- [Exercise requirements]:
In the data below, the answer is the run of lines from the line containing "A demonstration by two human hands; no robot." through the line containing "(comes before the", both included; print it exactly and nothing else.

Segment Open

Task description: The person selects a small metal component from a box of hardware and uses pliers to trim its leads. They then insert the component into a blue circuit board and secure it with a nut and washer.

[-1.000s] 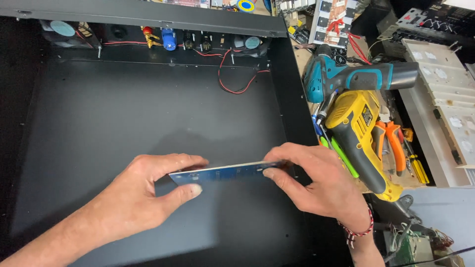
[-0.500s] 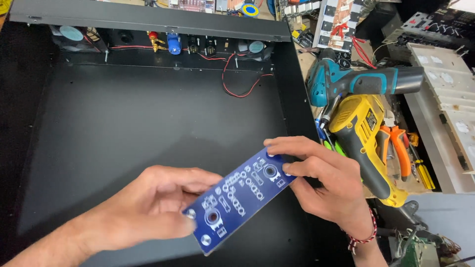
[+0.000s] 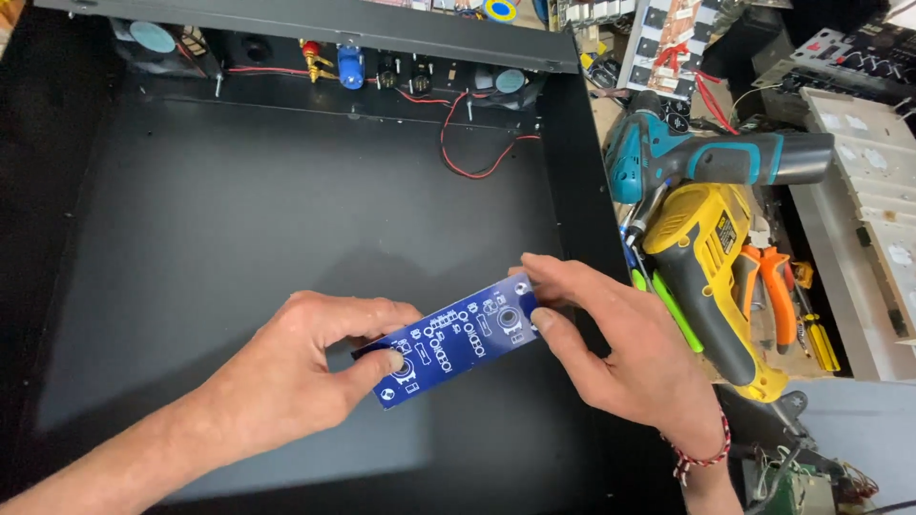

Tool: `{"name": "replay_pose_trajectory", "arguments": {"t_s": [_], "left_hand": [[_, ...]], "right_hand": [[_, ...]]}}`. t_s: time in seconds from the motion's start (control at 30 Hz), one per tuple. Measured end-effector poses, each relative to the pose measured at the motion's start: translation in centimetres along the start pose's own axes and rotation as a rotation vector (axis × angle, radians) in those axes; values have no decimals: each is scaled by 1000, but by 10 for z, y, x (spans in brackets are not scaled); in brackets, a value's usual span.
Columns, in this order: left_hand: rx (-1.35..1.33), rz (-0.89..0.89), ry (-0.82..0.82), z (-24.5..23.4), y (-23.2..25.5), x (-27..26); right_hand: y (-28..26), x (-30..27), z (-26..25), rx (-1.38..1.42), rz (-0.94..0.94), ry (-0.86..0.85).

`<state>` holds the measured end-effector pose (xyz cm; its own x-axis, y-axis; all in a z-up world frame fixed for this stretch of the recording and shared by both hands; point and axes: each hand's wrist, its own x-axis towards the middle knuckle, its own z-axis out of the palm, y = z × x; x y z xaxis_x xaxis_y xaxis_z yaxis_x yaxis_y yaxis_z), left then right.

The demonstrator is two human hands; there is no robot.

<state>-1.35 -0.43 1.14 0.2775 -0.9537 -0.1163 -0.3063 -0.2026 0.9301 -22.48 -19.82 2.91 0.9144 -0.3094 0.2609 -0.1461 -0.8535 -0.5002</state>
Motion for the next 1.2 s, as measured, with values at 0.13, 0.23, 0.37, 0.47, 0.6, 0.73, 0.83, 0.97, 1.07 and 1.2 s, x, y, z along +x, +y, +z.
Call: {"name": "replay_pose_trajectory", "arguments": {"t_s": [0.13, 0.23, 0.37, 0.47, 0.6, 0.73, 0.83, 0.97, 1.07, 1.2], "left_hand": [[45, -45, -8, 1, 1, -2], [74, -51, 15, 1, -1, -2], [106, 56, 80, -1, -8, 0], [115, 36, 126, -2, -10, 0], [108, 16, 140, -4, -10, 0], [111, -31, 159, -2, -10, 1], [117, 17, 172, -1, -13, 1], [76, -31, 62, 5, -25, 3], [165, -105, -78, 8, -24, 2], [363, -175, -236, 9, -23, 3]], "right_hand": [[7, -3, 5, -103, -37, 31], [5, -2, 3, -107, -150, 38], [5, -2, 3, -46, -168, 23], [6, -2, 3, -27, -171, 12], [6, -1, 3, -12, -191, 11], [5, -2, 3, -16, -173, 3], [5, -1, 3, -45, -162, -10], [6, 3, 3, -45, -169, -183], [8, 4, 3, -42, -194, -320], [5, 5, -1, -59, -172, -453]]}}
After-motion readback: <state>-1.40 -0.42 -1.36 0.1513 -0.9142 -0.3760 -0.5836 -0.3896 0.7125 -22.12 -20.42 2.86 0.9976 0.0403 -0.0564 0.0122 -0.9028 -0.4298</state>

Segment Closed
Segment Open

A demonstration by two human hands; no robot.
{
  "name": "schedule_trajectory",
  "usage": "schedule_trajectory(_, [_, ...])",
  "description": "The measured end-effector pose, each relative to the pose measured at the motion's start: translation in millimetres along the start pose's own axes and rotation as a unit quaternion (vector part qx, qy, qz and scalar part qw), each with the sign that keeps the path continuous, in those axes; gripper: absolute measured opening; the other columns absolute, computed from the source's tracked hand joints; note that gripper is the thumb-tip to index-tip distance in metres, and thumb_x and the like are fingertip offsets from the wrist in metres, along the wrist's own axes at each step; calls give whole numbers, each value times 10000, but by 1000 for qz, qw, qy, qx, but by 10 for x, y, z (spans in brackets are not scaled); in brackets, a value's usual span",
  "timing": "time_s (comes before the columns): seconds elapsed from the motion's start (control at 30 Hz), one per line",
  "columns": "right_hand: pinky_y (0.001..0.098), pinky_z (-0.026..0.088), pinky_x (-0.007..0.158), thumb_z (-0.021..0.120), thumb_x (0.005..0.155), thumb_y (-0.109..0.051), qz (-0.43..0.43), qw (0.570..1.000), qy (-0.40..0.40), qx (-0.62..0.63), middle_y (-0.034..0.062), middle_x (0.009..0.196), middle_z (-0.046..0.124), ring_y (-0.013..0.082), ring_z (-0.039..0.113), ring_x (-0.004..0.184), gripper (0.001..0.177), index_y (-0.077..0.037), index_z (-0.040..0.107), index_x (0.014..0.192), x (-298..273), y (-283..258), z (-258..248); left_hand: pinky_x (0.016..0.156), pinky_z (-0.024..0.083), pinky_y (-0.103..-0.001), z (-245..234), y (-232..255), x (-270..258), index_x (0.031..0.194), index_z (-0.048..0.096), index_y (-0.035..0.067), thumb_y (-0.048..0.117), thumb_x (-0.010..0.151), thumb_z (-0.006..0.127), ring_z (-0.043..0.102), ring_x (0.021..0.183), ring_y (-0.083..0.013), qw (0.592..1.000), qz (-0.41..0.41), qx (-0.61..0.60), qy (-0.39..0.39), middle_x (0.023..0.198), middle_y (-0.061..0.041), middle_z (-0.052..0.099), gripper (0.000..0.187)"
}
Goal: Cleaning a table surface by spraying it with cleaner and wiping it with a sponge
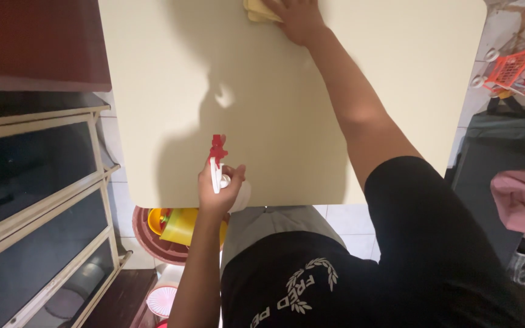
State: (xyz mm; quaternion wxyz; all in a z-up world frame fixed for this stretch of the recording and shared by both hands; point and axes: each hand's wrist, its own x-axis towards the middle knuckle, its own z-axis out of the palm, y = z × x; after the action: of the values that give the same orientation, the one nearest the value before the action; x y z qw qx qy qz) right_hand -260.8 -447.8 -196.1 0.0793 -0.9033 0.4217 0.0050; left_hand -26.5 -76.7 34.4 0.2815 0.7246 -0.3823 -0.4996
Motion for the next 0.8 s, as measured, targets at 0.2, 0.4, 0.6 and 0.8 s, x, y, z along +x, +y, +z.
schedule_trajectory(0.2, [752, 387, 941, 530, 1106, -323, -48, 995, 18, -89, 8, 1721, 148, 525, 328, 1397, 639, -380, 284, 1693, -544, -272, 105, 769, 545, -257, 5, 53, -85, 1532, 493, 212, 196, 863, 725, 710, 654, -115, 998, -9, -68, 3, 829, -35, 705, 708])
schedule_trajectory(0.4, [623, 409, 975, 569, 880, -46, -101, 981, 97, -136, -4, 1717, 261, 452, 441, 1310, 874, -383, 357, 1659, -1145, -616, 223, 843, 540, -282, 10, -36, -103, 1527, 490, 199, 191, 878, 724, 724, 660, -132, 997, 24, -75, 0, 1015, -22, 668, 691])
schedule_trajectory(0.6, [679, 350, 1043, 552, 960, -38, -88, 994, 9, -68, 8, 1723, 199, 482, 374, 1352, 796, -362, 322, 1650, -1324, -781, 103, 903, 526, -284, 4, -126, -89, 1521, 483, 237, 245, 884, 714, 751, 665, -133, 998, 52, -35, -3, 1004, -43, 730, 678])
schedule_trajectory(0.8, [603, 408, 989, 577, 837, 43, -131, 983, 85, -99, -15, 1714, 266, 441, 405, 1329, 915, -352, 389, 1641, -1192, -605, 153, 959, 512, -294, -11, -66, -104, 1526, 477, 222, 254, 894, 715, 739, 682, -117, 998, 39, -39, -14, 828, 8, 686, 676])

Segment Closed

- [Response to the task]:
A demonstration by two human hands; no robot.
{
  "name": "schedule_trajectory",
  "usage": "schedule_trajectory(_, [_, ...])",
  "description": "The measured end-effector pose, each relative to the pose measured at the motion's start: translation in millimetres along the start pose's own axes and rotation as a unit quaternion (vector part qx, qy, qz and scalar part qw), each with the sign that keeps the path continuous, in those axes; gripper: absolute measured opening; the other columns absolute, computed from the source's tracked hand joints; note that gripper is the thumb-tip to index-tip distance in metres, and thumb_x and the like are fingertip offsets from the wrist in metres, along the wrist's own axes at each step; calls give whole numbers, each value times 10000, but by 1000 for qz, qw, qy, qx, but by 10 for x, y, z (spans in brackets are not scaled); in brackets, a value's usual span",
  "timing": "time_s (comes before the columns): seconds elapsed from the motion's start (control at 30 Hz), one per line",

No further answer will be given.